A412 : Le projet "bafoue un nombre invraisemblable de lois" selon la Confédération paysanne

Le ton monte autour de l’autoroute Machilly - Thonon-les-Bains.

Alors que le chantier entre dans sa phase opérationnelle après la signature de l’autorisation environnementale par le nouveau préfet de la Haute-Savoie, la Confédération paysanne s’élève vivement contre le projet. Le syndicat agricole dénonce une infrastructure qu’il juge "anachronique" et dont il conteste l’efficacité pour désengorger le trafic dans le Chablais.

Pour l’organisation, le lancement des travaux constitue surtout une menace directe pour l’agriculture locale. Plusieurs dizaines d’exploitations seraient concernées, avec, selon elle, des conséquences qui dépasseraient largement les seules fermes directement touchées. La Confédération paysanne cite notamment les coopératives laitières de Brenthonne et de Cervens, ainsi que la filière reblochon, parmi les acteurs susceptibles d’être affectés indirectement.

De nombreux recours contre le projet

La Confédération paysanne nationale et sa déclinaison haut-savoyarde figurent parmi les organisations ayant engagé des recours contre l’autoroute. Le syndicat affirme que les contestations réunissent également plusieurs coopératives laitières, la majorité des exploitations concernées ainsi que des particuliers. Malgré ces procédures, le projet entre dans sa phase de construction.
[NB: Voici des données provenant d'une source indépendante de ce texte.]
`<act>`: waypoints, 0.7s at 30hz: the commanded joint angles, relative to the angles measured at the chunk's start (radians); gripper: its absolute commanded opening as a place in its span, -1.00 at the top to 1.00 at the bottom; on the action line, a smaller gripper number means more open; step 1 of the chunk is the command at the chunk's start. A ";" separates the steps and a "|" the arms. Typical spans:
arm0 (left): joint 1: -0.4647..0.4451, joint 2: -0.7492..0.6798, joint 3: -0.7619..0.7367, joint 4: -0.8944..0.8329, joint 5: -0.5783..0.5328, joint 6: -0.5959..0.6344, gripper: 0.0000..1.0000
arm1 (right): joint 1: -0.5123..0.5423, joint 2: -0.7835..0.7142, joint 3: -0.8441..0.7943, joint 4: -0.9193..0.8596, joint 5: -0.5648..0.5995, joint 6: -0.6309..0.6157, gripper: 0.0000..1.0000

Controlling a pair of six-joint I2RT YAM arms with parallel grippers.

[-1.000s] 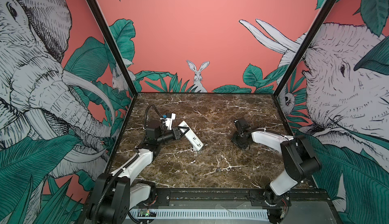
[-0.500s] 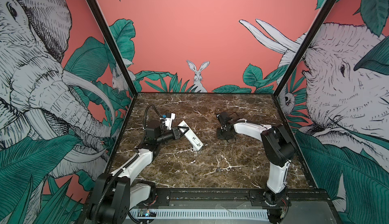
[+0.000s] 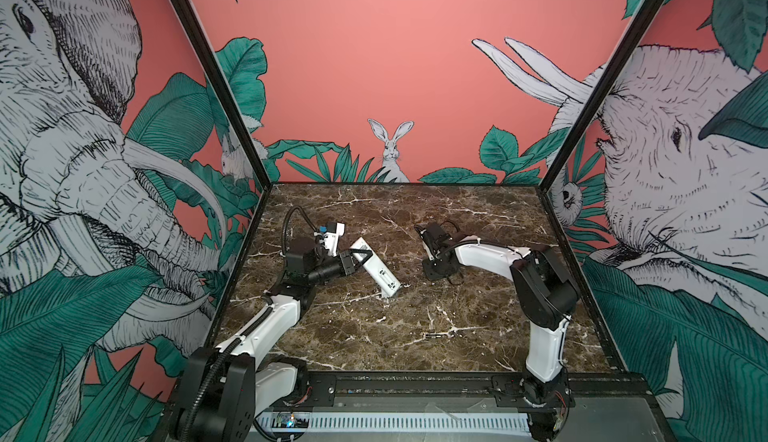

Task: Load the batteries into the remote control
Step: 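Lower the right gripper onto the second AA battery and grasp it, then carry the second battery with the right gripper to the remote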

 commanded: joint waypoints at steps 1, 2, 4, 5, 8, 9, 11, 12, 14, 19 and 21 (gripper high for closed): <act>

Cette perspective intervient dans un contexte que le syndicat agricole juge particulièrement préoccupant. Après un été marqué par les incendies, les fortes chaleurs et une sécheresse sévère, il estime que les difficultés rencontrées par l'agriculture illustrent concrètement les conséquences du changement climatique.
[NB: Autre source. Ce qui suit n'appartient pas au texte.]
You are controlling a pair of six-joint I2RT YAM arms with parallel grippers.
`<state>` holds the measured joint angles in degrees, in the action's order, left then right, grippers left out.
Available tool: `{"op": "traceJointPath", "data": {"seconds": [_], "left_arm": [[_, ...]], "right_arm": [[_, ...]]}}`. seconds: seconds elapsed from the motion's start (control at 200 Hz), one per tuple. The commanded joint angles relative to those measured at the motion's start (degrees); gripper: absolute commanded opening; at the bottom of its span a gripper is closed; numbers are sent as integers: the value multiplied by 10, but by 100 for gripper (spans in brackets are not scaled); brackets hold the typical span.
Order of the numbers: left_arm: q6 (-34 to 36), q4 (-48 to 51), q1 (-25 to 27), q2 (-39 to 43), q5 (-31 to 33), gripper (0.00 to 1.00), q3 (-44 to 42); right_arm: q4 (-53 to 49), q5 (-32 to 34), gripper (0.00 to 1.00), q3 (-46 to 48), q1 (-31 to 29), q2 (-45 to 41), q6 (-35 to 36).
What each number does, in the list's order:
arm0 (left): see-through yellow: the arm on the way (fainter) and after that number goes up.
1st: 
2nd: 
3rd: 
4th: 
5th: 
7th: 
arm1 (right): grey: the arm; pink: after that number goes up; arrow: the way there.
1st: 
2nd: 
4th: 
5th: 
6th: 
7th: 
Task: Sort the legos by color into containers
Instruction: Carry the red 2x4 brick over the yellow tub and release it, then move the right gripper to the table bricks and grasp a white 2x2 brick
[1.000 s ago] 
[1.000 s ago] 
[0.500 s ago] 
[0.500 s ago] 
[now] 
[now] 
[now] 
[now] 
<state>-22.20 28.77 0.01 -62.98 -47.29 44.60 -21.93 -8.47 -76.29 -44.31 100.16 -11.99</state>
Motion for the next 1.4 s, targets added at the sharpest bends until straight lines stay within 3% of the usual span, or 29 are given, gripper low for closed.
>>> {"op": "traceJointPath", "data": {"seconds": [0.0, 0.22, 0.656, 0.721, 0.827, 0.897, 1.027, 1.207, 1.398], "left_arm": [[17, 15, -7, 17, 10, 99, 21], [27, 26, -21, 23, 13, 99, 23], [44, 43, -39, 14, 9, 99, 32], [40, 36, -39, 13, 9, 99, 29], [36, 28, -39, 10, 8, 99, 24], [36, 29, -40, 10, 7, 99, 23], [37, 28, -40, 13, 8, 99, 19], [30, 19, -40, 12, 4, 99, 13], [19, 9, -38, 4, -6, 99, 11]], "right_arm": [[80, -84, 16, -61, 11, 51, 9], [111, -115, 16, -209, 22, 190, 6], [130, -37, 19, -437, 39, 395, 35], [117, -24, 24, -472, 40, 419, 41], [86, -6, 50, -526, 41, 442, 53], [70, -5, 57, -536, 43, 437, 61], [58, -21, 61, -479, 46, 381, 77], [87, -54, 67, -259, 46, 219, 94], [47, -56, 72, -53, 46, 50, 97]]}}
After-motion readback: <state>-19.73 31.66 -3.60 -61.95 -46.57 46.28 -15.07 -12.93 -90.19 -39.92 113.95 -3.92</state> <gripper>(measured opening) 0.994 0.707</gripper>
Forêts, zones humides et cours d’eau dans le viseur

Le syndicat rappelle que plusieurs secteurs de la Haute-Savoie sont soumis à des restrictions importantes concernant l’usage de l’eau. Il cite notamment le bassin des Dranses, placé en situation de crise sécheresse, ainsi que le niveau particulièrement bas des nappes du bassin lémanique. Il souligne par ailleurs que les massifs savoyards sont eux aussi confrontés à un risque accru d'incendie.

Dans ce contexte, l’emprise du futur axe autoroutier est particulièrement contestée : "Les élus locaux considèrent qu'il serait pertinent de raser 76 hectares de forêt, d'assécher au minimum 56 hectares de zones humides, de mutiler 40 cours d'eau, tout en engendrant des émissions massives de gaz à effet de serre."

L’organisation dit désormais compter sur les recours judiciaires pour obtenir l’abandon du projet, qu’elle accuse de "bafouer un nombre invraisemblable de nos lois et de nos engagements, notamment en matière climatique".

Et si les engins de chantier entraient malgré tout en action, le syndicat annonce qu’il rejoindra les opposants sur le terrain pour tenter de s’y opposer.